Work request
Beginning with the opening line, restate the following material exactly, up through the line that contains "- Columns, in".

Data
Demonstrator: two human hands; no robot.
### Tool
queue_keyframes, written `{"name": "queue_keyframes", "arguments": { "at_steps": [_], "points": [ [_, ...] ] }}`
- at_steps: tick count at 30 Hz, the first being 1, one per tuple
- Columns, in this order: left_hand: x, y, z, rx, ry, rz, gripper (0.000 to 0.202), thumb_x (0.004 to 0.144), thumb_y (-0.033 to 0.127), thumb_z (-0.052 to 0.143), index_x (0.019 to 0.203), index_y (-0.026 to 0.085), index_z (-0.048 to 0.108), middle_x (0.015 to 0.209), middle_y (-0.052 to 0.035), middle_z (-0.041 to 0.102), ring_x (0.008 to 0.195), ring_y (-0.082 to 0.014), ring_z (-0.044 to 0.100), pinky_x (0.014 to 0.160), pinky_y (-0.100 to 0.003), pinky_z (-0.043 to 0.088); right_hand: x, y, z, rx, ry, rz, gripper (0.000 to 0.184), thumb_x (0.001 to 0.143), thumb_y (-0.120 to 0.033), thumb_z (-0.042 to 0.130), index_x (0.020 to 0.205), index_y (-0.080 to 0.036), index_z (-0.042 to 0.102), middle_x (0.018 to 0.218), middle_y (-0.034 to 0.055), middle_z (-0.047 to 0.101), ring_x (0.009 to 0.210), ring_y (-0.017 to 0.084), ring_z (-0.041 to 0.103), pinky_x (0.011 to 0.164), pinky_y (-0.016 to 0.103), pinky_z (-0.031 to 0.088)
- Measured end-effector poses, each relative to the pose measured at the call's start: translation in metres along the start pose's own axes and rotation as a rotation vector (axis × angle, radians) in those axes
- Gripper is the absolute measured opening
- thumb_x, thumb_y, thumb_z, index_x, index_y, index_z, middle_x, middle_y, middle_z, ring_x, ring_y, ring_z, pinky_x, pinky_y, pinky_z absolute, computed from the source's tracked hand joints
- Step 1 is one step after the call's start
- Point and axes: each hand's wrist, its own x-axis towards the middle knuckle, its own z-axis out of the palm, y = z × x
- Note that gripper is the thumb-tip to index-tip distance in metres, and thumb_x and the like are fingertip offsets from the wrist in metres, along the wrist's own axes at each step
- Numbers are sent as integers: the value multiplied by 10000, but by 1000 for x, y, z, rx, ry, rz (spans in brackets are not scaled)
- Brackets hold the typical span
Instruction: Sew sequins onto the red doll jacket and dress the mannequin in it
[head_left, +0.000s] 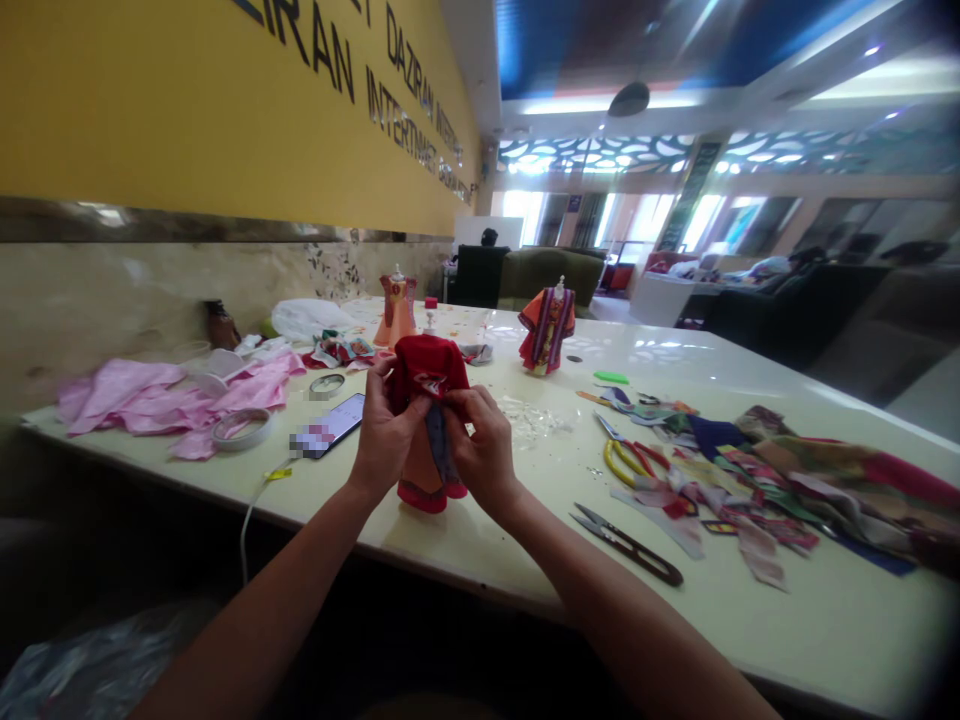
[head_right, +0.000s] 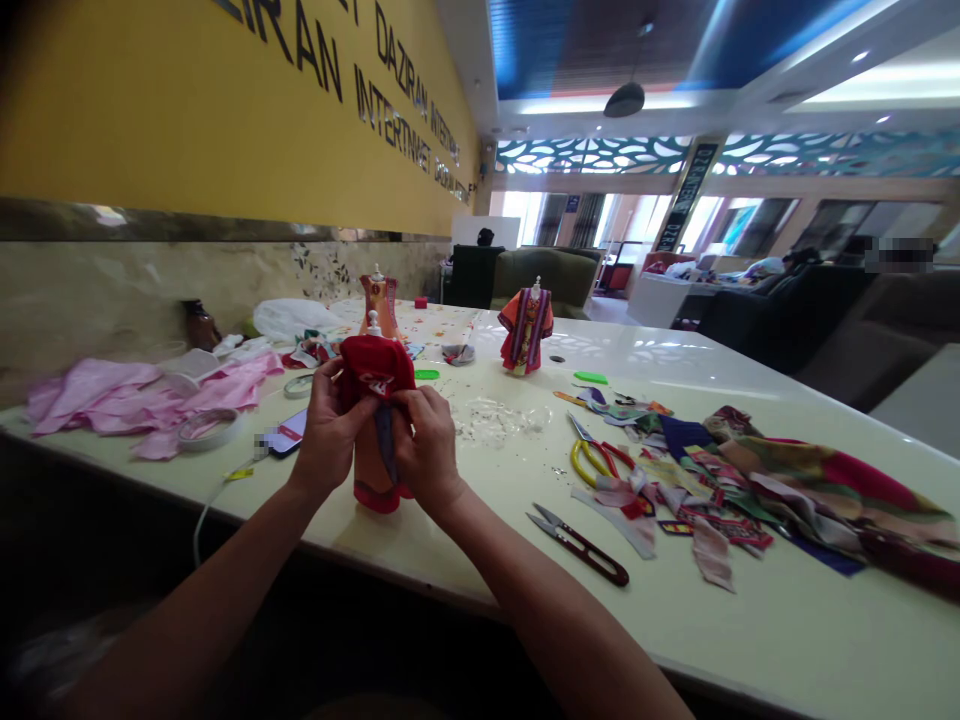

Reply
Demonstrator: two human hands; no robot.
### Tool
queue_keyframes, written `{"name": "queue_keyframes", "arguments": { "at_steps": [_], "points": [ [_, ...] ] }}`
- at_steps: tick count at 30 Hz, the first being 1, one per tuple
- Columns, in this order: left_hand: x, y, z, rx, ry, rz, gripper (0.000 to 0.202), thumb_x (0.004 to 0.144), thumb_y (-0.033 to 0.127), thumb_z (-0.052 to 0.143), index_x (0.019 to 0.203), index_y (-0.026 to 0.085), index_z (-0.048 to 0.108), middle_x (0.015 to 0.209), middle_y (-0.052 to 0.035), middle_z (-0.041 to 0.102), ring_x (0.008 to 0.195), ring_y (-0.082 to 0.014), ring_z (-0.044 to 0.100), pinky_x (0.014 to 0.160), pinky_y (-0.100 to 0.003), pinky_z (-0.043 to 0.088); right_hand: x, y, z, rx, ry, rz, gripper (0.000 to 0.184), thumb_x (0.001 to 0.143), thumb_y (-0.120 to 0.033), thumb_z (-0.042 to 0.130), index_x (0.020 to 0.205), index_y (-0.080 to 0.036), index_z (-0.042 to 0.102), middle_x (0.018 to 0.218), middle_y (-0.034 to 0.055), middle_z (-0.047 to 0.101), ring_x (0.009 to 0.210), ring_y (-0.017 to 0.084), ring_z (-0.041 to 0.103), pinky_x (0.011 to 0.164), pinky_y (-0.016 to 0.103), pinky_z (-0.031 to 0.088)

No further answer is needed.